━━ Provided data ━━

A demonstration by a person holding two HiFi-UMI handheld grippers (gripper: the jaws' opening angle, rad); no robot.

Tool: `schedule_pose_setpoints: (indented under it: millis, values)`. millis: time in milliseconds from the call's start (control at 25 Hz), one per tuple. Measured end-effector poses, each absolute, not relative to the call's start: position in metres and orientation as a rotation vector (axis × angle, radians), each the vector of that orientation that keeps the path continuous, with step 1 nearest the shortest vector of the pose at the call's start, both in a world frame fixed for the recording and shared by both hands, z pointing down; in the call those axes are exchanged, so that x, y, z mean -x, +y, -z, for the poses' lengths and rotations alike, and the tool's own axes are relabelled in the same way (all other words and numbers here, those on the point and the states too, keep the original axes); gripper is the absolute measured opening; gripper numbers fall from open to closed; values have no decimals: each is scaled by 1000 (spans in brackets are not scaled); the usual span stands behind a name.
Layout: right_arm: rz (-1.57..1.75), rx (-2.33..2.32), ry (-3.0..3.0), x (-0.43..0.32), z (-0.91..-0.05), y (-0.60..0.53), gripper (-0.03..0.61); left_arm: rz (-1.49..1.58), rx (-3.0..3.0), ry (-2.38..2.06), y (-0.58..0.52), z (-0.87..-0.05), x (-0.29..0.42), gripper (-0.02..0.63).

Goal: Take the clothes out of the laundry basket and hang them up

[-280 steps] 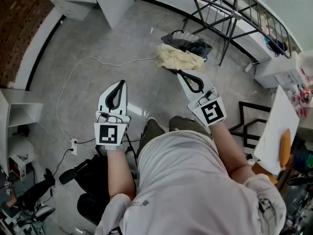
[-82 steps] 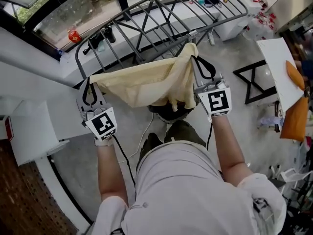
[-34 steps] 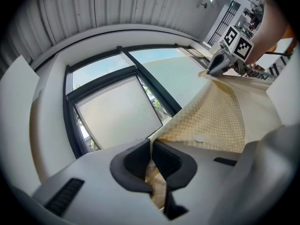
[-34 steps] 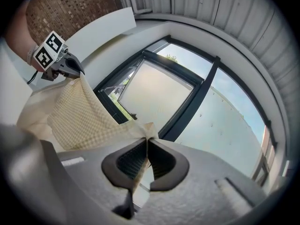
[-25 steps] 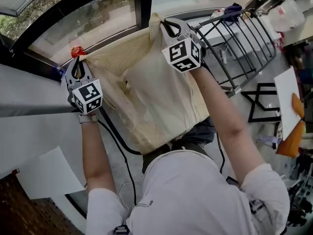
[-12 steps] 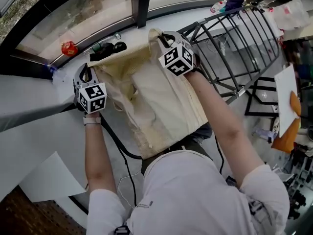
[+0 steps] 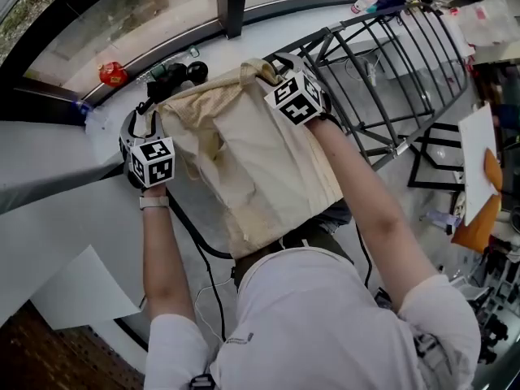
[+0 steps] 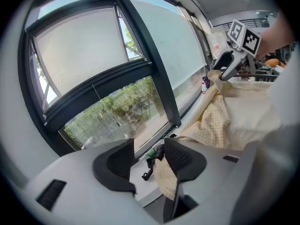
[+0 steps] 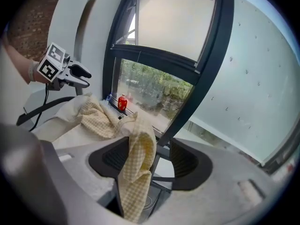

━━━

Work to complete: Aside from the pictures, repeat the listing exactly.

Solution for this exercise:
A demonstration by a person holding two HiFi-UMI handheld grippers (gripper: the jaws' opening angle, rad); no robot.

Tool: `schedule_pose_setpoints: (indented under it: millis, values)`. millis: time in milliseconds from the call's start (control at 25 Hz), one per tuple. Measured end-effector poses, each absolute, not relative to the call's start: position in metres and orientation as a rotation vector (axis × angle, radians), each the vector of that orientation that keeps the path continuous, with step 1 nearest the shortest vector of the pose at the call's start, both in a world frame fixed for the recording and shared by both hands, z pointing down; in the call those axes are exchanged, so that x, y, z mean -x, +y, -z, for the poses' lengths and rotations alike, and the tool's own axes are relabelled in the same way (all other words and numbers here, those on the point and the states too, keep the original axes); gripper is the absolute measured opening; gripper numbers fall from open to closed; values have no decimals: each is scaled by 1000 (spans in brackets are not scaled); the usual span stands behind a name.
Layout: right_arm: rz (-1.57..1.75), rx (-2.33..2.32), ry (-3.0..3.0), x (-0.43..0.32), z (-0.91..-0.05), y (-0.60..0.53), gripper (-0.03..0.61); left_arm: rz (-1.49..1.58), rx (-3.0..3.0), ry (-2.38..2.06), y (-0.58..0.52), z (-0.87..-0.05), x (-0.29..0.42), gripper (-0.02..0.63).

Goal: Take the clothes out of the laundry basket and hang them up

[-280 steps] 
[-82 steps] 
[-34 steps] 
[-34 steps] 
[-25 steps] 
[-12 steps] 
[+0 steps] 
[+0 steps] 
[+0 steps] 

Here is where the answer stops.